_Task description_
Within the material below, find each line bearing the word "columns" and present it.

_Material provided_
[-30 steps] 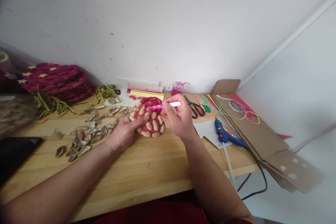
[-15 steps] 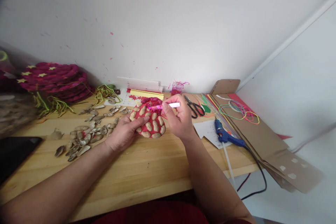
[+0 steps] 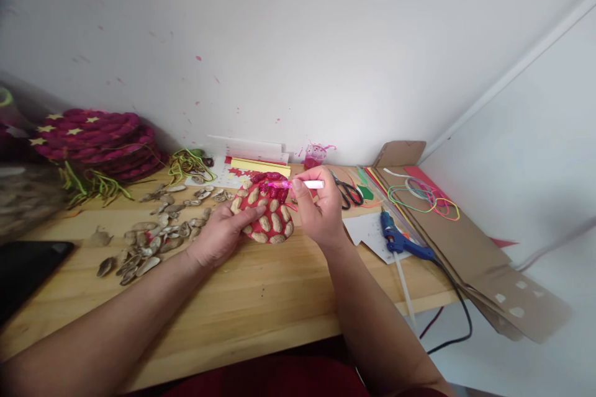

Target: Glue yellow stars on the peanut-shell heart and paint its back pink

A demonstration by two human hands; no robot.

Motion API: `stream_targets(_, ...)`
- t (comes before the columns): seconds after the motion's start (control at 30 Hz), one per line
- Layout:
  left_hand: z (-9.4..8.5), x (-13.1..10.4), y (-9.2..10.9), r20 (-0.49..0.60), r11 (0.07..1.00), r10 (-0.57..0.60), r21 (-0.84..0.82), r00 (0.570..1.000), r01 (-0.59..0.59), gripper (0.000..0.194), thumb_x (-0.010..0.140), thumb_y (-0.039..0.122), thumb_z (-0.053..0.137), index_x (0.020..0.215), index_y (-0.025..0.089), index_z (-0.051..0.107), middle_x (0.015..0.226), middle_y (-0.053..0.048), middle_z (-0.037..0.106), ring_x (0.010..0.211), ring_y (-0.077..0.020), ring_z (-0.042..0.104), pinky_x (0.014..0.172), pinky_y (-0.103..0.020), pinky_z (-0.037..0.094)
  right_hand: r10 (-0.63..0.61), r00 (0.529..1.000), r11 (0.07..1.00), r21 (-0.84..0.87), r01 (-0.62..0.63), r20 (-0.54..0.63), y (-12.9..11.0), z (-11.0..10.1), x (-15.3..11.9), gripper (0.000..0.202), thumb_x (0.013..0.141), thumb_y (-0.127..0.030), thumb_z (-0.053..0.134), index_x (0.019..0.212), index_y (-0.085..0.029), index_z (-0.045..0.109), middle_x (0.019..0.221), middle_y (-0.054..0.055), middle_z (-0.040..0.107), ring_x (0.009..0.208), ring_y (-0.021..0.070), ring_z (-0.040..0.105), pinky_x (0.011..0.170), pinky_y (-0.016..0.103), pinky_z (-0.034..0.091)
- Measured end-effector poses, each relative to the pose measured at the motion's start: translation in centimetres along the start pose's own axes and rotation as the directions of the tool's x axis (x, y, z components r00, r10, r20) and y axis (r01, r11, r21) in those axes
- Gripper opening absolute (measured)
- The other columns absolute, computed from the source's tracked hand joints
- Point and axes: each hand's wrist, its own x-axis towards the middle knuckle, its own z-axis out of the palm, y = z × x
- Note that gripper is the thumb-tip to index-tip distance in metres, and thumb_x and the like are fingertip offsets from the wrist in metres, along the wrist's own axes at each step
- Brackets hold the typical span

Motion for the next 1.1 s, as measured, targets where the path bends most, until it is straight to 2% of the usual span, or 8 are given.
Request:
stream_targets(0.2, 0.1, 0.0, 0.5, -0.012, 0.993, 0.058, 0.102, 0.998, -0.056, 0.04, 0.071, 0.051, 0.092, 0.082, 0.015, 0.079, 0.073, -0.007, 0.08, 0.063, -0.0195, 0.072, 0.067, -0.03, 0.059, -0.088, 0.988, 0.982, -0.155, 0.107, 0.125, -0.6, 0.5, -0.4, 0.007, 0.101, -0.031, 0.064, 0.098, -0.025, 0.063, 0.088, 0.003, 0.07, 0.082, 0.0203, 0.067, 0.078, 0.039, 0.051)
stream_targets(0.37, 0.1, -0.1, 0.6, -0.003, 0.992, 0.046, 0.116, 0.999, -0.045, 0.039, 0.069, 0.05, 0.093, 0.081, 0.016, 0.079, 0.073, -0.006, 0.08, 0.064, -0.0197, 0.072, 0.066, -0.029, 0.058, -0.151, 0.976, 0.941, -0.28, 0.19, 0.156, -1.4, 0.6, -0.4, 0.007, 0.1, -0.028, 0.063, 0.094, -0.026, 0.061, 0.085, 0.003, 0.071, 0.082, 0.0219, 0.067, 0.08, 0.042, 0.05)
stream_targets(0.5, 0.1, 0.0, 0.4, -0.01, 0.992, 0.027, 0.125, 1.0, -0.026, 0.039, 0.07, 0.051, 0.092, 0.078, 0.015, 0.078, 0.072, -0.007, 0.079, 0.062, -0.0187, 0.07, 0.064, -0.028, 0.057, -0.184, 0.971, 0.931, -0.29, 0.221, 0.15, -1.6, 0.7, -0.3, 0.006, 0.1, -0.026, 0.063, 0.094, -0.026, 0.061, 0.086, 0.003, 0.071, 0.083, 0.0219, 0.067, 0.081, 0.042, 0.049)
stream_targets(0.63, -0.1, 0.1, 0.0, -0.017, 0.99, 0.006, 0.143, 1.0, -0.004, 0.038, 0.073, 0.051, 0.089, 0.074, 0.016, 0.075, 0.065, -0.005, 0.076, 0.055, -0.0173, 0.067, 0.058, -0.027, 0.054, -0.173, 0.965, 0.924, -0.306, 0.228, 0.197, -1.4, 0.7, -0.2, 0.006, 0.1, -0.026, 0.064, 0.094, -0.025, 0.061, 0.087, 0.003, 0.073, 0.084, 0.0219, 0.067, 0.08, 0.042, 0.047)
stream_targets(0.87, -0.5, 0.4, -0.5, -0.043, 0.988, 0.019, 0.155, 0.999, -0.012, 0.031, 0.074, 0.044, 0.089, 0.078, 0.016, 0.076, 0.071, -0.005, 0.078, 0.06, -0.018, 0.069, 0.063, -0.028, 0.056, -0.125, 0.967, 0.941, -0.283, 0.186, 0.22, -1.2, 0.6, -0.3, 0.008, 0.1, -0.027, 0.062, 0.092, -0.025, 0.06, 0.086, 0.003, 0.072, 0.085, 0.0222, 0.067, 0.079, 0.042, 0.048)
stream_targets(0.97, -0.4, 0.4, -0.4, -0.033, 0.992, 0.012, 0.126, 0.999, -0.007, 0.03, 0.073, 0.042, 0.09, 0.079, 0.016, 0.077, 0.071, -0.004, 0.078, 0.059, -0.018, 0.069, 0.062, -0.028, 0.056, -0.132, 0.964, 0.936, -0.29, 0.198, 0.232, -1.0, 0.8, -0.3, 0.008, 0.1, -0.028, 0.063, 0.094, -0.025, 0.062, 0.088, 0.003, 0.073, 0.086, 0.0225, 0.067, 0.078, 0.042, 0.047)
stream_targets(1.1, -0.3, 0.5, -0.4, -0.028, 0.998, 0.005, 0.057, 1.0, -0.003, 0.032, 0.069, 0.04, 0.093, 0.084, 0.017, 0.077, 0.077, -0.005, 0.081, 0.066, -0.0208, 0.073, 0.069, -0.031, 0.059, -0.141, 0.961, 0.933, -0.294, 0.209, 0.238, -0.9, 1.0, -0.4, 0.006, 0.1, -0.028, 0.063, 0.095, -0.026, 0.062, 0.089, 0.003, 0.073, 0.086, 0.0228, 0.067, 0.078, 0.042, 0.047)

_Task answer_
- t (comes before the columns): seconds after the motion's start (control at 30 Hz), one per line
- The other columns absolute, computed from the source's tracked hand joints

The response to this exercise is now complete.